*Work instructions*:
Every line below needs to be returned exactly as written.

Top of Data extract

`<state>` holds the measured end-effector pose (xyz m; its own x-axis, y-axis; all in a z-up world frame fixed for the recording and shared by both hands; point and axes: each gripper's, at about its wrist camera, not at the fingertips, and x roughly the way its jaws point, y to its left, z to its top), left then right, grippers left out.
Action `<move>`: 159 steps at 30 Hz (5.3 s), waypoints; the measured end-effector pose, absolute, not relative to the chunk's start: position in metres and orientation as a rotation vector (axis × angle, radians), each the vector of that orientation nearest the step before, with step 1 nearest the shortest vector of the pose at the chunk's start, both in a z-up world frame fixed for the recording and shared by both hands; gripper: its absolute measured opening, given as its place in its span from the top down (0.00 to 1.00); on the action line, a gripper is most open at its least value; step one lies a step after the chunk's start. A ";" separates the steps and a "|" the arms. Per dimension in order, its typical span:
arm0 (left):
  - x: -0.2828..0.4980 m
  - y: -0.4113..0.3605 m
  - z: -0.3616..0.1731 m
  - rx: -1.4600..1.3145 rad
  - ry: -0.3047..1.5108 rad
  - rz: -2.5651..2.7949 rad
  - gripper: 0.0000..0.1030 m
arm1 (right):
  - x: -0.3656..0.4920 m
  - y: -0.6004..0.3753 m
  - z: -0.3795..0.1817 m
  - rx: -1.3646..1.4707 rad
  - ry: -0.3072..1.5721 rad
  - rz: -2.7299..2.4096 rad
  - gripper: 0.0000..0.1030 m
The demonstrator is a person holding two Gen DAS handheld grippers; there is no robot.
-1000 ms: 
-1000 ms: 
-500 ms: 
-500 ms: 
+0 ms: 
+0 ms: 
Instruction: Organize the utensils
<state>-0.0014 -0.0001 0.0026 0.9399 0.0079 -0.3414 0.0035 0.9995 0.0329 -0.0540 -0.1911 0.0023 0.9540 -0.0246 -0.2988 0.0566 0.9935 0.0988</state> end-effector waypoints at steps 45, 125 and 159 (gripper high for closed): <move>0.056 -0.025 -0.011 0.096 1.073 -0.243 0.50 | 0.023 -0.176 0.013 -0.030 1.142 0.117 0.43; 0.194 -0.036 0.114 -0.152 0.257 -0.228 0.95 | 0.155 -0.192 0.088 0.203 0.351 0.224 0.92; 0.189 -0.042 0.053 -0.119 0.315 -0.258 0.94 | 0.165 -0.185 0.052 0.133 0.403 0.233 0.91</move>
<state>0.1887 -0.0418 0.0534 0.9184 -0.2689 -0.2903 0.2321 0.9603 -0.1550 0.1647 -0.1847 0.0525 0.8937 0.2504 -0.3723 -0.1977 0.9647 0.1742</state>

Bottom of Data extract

*Result of the task*:
`<state>` holds the measured end-effector pose (xyz m; its own x-axis, y-axis; all in a z-up world frame fixed for the recording and shared by both hands; point and axes: each gripper's, at about its wrist camera, not at the fingertips, and x roughly the way its jaws point, y to its left, z to its top), left then right, grippers left out.
Action `<move>`: 159 steps at 30 Hz (5.3 s), waypoints; the measured end-effector pose, absolute, not relative to the chunk's start: position in metres and orientation as a rotation vector (axis × angle, radians), each the vector of that orientation nearest the step before, with step 1 nearest the shortest vector of the pose at the chunk's start, both in a z-up world frame fixed for the recording and shared by both hands; gripper: its absolute measured opening, given as its place in its span from the top down (0.00 to 1.00); on the action line, a gripper is most open at its least value; step one lies a step after the chunk's start. A ";" separates the steps and a "|" the arms. Per dimension in order, its typical span:
arm0 (left):
  - x: -0.2828..0.4980 m
  - y: -0.4113..0.3605 m
  - z: -0.3616..0.1731 m
  - rx: -1.4600..1.3145 rad
  - ry: -0.3047..1.5108 rad
  - rz: -2.5651..2.7949 rad
  - gripper: 0.0000..0.1030 m
arm1 (right):
  - x: -0.3656..0.4920 m
  - y: -0.6004..0.3753 m
  - z: -0.3795..0.1817 m
  - rx: -1.3646..1.4707 rad
  - ry: -0.3072..1.5721 rad
  - rz: -2.7299..2.4096 rad
  - gripper: 0.0000..0.1030 m
The demonstrator is a person holding two Gen DAS handheld grippers; there is no robot.
-1000 ms: 
-1000 ms: 
-500 ms: 
-500 ms: 
+0 ms: 
+0 ms: 
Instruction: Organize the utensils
<state>-0.0014 -0.0001 0.0026 0.9399 0.0079 -0.3414 0.0035 0.9995 0.0329 -0.0540 -0.1911 0.0023 0.9540 -0.0246 -0.2988 0.0566 0.9935 0.0988</state> end-effector waypoints at steps 45, 125 and 159 (gripper high for closed): <move>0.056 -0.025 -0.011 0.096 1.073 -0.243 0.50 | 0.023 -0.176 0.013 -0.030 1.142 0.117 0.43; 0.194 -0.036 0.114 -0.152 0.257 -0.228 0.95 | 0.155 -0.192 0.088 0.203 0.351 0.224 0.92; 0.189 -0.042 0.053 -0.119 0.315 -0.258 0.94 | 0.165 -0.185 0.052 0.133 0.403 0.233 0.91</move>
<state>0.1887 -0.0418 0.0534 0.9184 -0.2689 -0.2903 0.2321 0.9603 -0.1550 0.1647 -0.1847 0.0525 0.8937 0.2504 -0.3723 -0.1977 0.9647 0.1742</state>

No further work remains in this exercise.